How to complete this task
After locating the line with "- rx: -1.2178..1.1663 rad" in the data that follows, return it and every later line exactly, up to and including the line with "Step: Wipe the".

··· Material shown

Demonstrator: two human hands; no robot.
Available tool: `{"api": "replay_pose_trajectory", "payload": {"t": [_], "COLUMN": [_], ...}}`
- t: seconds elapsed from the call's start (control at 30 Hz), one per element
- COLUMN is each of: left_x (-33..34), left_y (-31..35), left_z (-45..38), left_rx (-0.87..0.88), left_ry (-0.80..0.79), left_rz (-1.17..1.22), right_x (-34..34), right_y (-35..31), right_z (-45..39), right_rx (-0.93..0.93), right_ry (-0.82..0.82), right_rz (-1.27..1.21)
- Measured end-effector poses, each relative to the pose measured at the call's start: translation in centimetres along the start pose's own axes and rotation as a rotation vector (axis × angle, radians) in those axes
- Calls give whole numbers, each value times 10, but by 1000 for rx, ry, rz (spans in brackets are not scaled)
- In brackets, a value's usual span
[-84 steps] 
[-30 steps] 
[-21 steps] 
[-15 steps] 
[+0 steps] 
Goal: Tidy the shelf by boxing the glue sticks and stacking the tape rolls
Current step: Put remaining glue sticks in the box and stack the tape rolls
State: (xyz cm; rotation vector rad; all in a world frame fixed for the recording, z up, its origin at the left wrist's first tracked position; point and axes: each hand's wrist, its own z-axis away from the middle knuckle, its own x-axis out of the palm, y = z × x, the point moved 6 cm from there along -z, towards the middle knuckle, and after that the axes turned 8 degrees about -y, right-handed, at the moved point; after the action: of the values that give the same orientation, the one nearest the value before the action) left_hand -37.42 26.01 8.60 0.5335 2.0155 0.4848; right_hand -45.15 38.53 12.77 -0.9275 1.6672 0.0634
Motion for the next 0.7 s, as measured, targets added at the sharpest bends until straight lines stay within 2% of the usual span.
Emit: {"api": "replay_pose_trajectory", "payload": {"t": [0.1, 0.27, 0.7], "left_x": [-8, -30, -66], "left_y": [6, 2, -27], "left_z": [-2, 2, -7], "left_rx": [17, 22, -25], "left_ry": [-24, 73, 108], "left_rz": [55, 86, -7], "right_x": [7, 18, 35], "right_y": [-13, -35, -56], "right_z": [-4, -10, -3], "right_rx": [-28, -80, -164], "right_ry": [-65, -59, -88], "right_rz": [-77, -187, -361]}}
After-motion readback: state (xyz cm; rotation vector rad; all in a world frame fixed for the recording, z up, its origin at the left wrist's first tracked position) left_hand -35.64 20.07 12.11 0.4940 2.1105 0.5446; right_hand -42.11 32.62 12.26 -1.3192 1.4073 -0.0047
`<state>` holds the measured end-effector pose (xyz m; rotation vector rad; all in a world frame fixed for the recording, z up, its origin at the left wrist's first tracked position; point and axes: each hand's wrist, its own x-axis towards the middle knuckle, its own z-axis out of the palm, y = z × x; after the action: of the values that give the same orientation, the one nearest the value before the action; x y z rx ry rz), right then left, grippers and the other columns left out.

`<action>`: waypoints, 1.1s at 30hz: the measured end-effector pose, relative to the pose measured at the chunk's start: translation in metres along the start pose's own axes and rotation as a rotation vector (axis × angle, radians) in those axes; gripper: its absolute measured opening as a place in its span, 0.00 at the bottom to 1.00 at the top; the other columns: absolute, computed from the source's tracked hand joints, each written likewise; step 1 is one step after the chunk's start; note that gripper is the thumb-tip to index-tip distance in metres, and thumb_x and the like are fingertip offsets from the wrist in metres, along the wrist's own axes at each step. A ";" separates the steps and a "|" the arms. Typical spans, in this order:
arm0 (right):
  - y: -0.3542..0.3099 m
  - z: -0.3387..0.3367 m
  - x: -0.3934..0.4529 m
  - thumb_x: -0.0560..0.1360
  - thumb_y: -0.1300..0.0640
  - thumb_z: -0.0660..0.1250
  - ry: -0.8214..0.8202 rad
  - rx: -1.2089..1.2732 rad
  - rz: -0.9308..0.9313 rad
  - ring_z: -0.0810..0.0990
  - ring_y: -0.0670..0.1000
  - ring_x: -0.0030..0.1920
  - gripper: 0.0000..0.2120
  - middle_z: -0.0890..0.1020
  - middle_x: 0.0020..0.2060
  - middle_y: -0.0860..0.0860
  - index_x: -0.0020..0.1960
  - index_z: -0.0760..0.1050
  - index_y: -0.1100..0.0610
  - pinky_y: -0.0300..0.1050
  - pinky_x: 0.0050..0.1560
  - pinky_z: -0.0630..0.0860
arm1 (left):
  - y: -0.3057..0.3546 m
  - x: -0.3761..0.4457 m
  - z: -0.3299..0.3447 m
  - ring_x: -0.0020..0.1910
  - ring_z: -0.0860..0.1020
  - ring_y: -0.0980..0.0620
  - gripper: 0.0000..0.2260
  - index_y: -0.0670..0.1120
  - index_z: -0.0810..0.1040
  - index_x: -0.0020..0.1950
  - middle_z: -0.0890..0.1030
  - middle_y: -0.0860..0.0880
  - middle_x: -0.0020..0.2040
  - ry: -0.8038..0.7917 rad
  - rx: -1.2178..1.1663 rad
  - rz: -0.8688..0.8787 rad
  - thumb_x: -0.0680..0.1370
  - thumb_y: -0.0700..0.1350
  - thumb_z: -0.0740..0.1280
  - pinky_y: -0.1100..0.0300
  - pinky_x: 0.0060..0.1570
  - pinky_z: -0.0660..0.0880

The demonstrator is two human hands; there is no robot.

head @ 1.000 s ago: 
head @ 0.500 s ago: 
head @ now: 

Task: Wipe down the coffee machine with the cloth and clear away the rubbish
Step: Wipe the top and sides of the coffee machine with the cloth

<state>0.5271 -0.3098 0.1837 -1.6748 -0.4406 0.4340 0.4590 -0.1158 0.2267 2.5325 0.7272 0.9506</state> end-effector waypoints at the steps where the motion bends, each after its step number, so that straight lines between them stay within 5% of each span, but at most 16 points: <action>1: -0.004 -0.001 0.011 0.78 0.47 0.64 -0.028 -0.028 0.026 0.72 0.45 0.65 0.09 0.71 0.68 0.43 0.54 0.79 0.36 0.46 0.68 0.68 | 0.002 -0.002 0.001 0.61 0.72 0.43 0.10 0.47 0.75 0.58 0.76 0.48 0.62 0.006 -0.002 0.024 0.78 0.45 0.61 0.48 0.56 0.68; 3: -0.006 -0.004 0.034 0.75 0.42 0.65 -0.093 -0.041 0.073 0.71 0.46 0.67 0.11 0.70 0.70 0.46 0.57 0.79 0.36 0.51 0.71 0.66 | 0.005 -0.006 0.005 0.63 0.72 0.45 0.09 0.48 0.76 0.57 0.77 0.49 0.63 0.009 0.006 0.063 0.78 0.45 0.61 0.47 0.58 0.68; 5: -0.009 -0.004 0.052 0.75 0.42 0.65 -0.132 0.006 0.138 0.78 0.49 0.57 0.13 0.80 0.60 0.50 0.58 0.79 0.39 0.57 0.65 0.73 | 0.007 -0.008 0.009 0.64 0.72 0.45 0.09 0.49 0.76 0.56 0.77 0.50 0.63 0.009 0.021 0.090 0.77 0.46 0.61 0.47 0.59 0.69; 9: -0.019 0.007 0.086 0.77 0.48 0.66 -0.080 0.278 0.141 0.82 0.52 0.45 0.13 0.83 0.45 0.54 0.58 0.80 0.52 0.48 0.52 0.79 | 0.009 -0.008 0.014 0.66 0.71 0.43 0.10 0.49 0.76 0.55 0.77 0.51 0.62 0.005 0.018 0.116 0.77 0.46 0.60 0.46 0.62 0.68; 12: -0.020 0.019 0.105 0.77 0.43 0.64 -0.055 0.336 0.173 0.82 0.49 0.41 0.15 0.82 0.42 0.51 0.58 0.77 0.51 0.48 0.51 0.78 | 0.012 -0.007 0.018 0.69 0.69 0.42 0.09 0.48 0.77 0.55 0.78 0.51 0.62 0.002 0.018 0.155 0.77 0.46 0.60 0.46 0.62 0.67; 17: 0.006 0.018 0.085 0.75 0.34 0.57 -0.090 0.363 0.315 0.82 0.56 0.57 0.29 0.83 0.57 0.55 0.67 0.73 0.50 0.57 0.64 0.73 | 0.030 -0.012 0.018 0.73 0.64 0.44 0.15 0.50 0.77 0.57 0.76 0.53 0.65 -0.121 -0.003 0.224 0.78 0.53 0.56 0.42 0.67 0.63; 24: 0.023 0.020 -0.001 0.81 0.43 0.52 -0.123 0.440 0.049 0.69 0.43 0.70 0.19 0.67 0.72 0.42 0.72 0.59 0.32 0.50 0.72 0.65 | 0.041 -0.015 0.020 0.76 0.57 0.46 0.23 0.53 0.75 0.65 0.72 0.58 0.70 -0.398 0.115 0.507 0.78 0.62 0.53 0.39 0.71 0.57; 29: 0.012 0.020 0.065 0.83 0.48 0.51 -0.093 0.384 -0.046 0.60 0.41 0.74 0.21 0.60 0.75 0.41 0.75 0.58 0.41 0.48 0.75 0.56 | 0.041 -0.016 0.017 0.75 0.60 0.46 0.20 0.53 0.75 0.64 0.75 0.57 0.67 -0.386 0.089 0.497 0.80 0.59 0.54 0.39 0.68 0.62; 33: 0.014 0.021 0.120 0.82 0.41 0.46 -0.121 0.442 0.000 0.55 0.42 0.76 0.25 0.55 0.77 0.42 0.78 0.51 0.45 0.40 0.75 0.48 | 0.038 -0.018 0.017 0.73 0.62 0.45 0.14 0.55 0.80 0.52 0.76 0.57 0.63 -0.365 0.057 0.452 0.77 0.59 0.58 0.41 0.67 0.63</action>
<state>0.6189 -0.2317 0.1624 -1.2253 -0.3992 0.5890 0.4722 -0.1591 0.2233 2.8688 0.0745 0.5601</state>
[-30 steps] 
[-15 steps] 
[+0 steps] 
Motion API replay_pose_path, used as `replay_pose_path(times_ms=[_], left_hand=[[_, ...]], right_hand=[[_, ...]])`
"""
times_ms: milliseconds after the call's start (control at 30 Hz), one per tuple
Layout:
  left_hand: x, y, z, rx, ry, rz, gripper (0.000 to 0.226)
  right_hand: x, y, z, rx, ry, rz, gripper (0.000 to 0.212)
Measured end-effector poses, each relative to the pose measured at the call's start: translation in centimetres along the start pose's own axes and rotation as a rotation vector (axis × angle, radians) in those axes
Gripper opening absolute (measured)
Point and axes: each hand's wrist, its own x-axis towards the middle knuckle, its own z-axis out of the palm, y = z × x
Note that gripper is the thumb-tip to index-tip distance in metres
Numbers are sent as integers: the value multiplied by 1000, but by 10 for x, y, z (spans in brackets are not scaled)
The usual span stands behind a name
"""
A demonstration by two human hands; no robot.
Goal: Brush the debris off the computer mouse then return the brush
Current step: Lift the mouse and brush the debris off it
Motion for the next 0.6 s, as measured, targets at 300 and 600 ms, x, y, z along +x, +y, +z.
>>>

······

Task answer
  - rx: -1.2178..1.1663 rad
  - rz: -0.8688..0.8787 rad
  - thumb_x: -0.0680..0.1370
  - thumb_y: -0.0700..0.1350
  - thumb_z: -0.0740..0.1280
  - pinky_y: -0.1100..0.0300
  - pinky_x: 0.0060..0.1570
  - pinky_z: -0.0660..0.0880

The demonstrator is two human hands; there is no robot.

head @ 1.000 s ago: 
head @ 0.500 s ago: 
head @ now: 

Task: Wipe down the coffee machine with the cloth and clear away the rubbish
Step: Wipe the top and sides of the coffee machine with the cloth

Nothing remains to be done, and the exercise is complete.